Ayette de görüldüğü gibi Allah bile yaratıcının “O” olduğuna şehadet etmektedir. Elbette meleklerin de gerçeği bilmesi doğaldır ama ayetten bazı insanların da gerçeğe vakıf olduğunu anlayabiliyoruz. Fakat durumu karıştırmamak için bir detaya dikkat etmek gerekir. Kaynak bizim yaratıcımız olmasına rağmen evrenin içine karışmıyor. Çünkü yaptığı program gereği her şey olup bitmektedir. Öyle muazzam bir program yapmış ki karışmasını gerektirecek bir aksaklık olması mümkün değildir. Zaten bir aksaklık olsa bile Arşı Taşıyanlar durumu düzeltebilecek yetenektedir.
Kaynağın yaptığı programı Kuran Levhi Mahfuz olarak tanımlamaktadır. Evrendeki tüm bilgi onun içindedir.

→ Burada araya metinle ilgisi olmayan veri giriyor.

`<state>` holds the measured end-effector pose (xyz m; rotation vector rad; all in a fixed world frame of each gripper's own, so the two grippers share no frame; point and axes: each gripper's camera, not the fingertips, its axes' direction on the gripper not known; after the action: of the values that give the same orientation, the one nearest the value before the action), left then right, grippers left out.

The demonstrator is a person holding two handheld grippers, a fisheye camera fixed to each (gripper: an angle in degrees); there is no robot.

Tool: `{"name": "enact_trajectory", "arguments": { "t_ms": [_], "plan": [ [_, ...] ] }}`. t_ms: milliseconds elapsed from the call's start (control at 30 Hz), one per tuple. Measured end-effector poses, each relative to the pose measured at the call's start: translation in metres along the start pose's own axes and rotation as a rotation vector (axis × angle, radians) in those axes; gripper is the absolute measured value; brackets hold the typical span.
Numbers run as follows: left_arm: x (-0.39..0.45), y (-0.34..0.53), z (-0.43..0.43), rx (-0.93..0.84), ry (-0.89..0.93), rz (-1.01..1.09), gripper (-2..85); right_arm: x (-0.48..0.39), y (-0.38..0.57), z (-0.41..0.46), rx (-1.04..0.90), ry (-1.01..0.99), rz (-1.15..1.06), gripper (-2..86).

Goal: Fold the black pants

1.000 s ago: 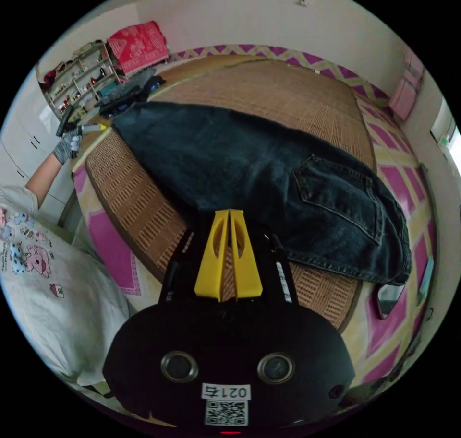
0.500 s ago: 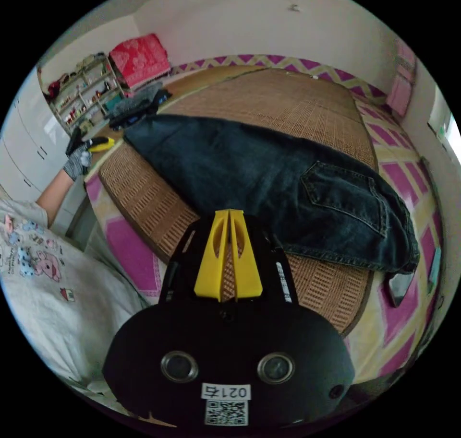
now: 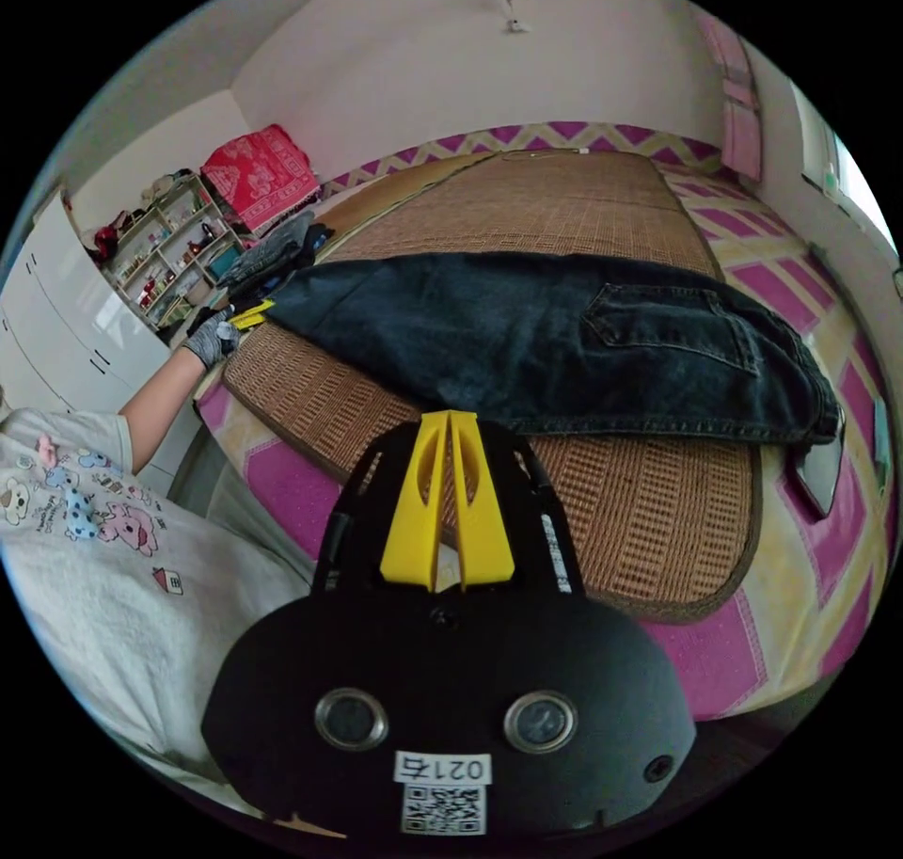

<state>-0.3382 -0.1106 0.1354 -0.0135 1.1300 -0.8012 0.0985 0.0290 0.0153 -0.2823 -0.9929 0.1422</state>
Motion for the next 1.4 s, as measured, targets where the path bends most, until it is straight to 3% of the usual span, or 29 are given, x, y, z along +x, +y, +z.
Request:
{"name": "enact_trajectory", "arguments": {
  "t_ms": [133, 400, 533, 667, 900, 1133, 1267, 1333, 1400],
  "plan": [
    [0.039, 0.031, 0.003, 0.035, 0.035, 0.193, -0.6, 0.011, 0.021, -0.013, 0.014, 0.023, 0.041, -1.0],
    [0.202, 0.15, 0.025, 0.121, -0.12, 0.761, -0.9, 0.038, 0.062, -0.026, 0.032, 0.045, 0.115, -1.0],
    [0.3, 0.261, 0.084, 0.117, -0.198, 1.12, -0.9, 0.048, 0.085, -0.033, 0.046, 0.035, 0.14, -1.0],
    [0.363, 0.381, 0.184, 0.005, -0.272, 1.386, -0.9, 0.057, 0.106, -0.043, 0.065, 0.033, 0.158, -1.0],
    [0.341, 0.523, 0.379, -0.439, -0.411, 1.476, -0.9, 0.081, 0.159, -0.063, 0.072, 0.05, 0.226, -1.0],
    [0.364, 0.562, 0.401, -0.356, -0.284, 1.417, -0.6, 0.116, 0.209, -0.081, 0.141, -0.019, 0.342, -1.0],
    [0.345, 0.607, 0.467, -0.53, -0.474, 1.494, 1.3, 0.129, 0.214, -0.089, 0.192, -0.075, 0.37, -0.9],
    [0.343, 0.611, 0.464, -0.448, -0.415, 1.479, 2.7, 0.132, 0.214, -0.1, 0.245, -0.078, 0.37, -0.5],
    [0.346, 0.612, 0.463, -0.506, -0.304, 1.434, 6.2, 0.137, 0.213, -0.109, 0.29, -0.07, 0.388, 0.0]
  ]
}}
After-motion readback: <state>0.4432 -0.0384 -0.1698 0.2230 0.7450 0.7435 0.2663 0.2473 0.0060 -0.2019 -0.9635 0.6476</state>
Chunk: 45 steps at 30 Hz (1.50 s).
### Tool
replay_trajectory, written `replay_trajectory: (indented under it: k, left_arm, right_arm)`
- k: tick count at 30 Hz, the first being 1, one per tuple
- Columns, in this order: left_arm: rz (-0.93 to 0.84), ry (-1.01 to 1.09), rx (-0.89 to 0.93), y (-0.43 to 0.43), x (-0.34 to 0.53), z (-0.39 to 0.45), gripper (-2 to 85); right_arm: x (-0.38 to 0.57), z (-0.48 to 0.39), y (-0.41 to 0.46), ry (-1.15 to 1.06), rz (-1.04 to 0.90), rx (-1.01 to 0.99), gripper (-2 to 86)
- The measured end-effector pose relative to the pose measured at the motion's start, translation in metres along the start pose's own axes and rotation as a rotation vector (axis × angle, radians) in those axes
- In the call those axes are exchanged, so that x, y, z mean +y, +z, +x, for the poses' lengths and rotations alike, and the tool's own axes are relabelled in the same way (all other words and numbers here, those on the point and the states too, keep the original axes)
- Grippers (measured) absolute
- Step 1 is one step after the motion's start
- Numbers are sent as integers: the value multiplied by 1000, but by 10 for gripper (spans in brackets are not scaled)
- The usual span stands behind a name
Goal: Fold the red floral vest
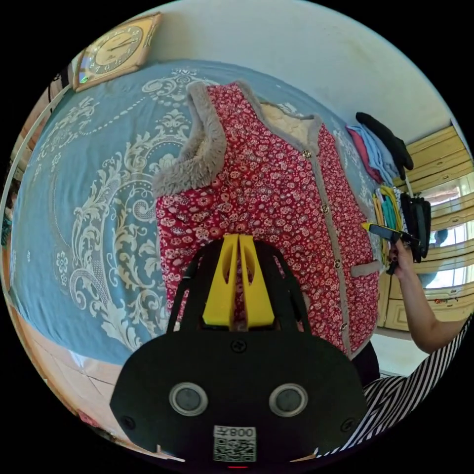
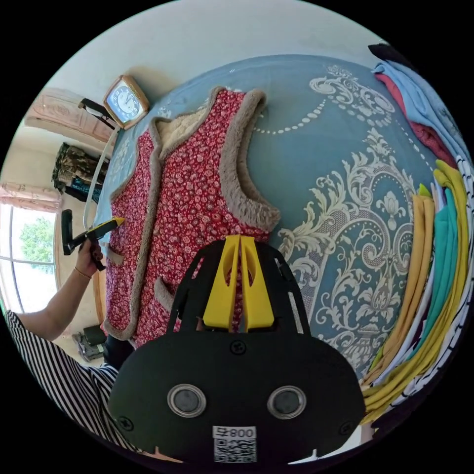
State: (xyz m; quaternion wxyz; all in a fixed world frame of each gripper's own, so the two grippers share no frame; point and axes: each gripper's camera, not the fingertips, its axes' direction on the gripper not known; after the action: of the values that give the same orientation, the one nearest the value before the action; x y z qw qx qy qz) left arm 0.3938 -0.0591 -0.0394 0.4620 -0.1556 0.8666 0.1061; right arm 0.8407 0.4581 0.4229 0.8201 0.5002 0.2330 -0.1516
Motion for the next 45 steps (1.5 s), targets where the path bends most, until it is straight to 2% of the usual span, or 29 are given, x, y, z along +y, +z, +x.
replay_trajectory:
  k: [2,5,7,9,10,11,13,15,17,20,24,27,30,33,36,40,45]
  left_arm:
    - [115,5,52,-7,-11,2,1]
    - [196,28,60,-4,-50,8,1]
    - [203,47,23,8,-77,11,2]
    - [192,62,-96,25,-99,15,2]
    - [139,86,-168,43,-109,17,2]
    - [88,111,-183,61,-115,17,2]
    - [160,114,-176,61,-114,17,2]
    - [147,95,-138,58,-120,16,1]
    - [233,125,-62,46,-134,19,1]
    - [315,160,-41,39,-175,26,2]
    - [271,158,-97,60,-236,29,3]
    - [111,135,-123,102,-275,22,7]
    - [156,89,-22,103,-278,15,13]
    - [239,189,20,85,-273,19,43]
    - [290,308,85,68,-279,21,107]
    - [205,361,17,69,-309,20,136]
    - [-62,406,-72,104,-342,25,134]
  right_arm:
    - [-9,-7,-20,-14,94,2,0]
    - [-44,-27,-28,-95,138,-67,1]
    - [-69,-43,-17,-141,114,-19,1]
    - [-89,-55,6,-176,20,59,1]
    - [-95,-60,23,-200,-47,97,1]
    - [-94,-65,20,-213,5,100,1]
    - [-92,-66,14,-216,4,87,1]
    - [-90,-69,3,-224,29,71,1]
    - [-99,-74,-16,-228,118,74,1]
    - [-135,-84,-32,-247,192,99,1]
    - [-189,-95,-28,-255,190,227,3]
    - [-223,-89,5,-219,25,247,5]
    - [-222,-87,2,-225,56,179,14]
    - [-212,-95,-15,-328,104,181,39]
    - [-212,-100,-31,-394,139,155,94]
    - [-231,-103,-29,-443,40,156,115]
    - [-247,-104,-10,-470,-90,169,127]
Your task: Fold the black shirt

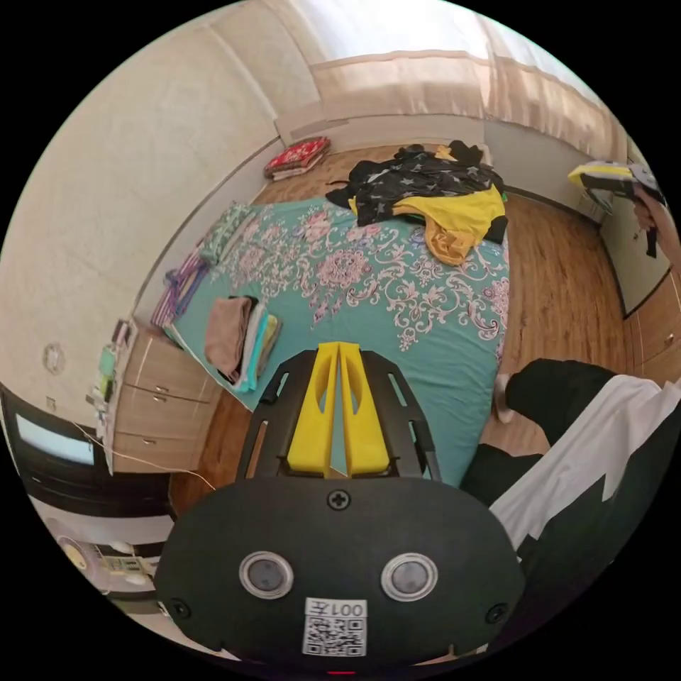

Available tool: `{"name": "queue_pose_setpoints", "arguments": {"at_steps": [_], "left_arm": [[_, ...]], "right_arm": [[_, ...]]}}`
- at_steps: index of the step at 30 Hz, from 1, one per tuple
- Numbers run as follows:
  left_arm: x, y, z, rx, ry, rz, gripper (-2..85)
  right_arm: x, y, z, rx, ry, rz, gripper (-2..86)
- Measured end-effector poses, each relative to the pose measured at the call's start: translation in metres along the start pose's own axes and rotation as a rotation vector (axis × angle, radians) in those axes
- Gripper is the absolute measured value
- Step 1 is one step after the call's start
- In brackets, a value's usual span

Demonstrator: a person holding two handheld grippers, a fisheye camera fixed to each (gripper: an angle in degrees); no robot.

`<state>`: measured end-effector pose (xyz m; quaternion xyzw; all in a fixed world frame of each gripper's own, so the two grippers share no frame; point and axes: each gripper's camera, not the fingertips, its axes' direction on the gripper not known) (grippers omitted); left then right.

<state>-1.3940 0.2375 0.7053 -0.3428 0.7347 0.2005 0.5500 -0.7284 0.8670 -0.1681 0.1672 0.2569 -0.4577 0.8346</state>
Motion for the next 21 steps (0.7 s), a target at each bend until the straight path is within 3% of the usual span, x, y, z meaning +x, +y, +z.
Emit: {"name": "queue_pose_setpoints", "arguments": {"at_steps": [4, 7, 10, 14, 21], "left_arm": [[0.078, -0.083, -0.035, 0.031, -0.029, 0.074, -1.0], [0.14, -0.153, -0.049, 0.038, 0.025, 0.097, -1.0], [0.203, -0.223, -0.051, 0.035, 0.188, 0.048, -0.9], [0.294, -0.309, -0.032, -0.002, 0.414, -0.022, -0.9], [0.41, -0.408, -0.026, -0.138, 0.369, -0.04, -0.3]], "right_arm": [[0.081, 0.057, -0.046, 0.155, 0.006, 0.128, 0.1], [0.143, 0.1, -0.054, 0.207, 0.204, 0.099, 0.1], [0.223, 0.133, -0.051, 0.134, 0.312, 0.095, 0.2], [0.347, 0.168, -0.038, 0.048, 0.186, 0.119, 1.0], [0.481, 0.182, 0.013, -0.02, 0.202, 0.063, 4.0]]}}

Fakat insan olarak bizler, Allah alt programı içindeyiz. Bizler melek statüsüne geçtikten sonra (kıyametten sonra) Allah programından çıkıp Levhi mahfuz programı içinde sürece devam edeceğiz.
Kaynak ana programı ile -Büyük patlamayla başlayan sürecin astralin oluşumuna kadar olan kısmı- planlamıştır. Arşı taşıyanlar ise Allah alt programıyla görünen evren ve paralel evrenler kısmını planlamıştır. Birinci program Levhi mahfuz, ikinci alt program ise Allah’ tır. Bu mantıkla baktığımızda Allah’ın tanrı olmadığını anlarız. Zaten epey zamandır Ahmed Hulüsi beyefendi bunu söyleyip durmaktadır.
Hz. MUHAMMED’in açıkladığı “ALLÂH” bir TANRI değildir!..
Hz. MUHAMMED’in açıkladığı “ALLÂH”, AHAD’dır!..
Hz. MUHAMMED’in açıkladığı “ALLÂH”, sonsuz mânâlara sahip olup, her an bunları seyir hâlindedir!..
İSLÂM’ın “Tevhid” inancı, yani Hz. Muhammed’in açıkladığı inanç sistemi, TAPILACAK TANRI OLMADIĞI; ALLÂH’ın AHAD olduğu ve dolayısıyla bir TANRI’nın mevcut olmadığı; insanların, bütün yaşamları boyunca kendilerinden meydana gelecek fiillerin neticelerine katlanacağı esasına dayanır!..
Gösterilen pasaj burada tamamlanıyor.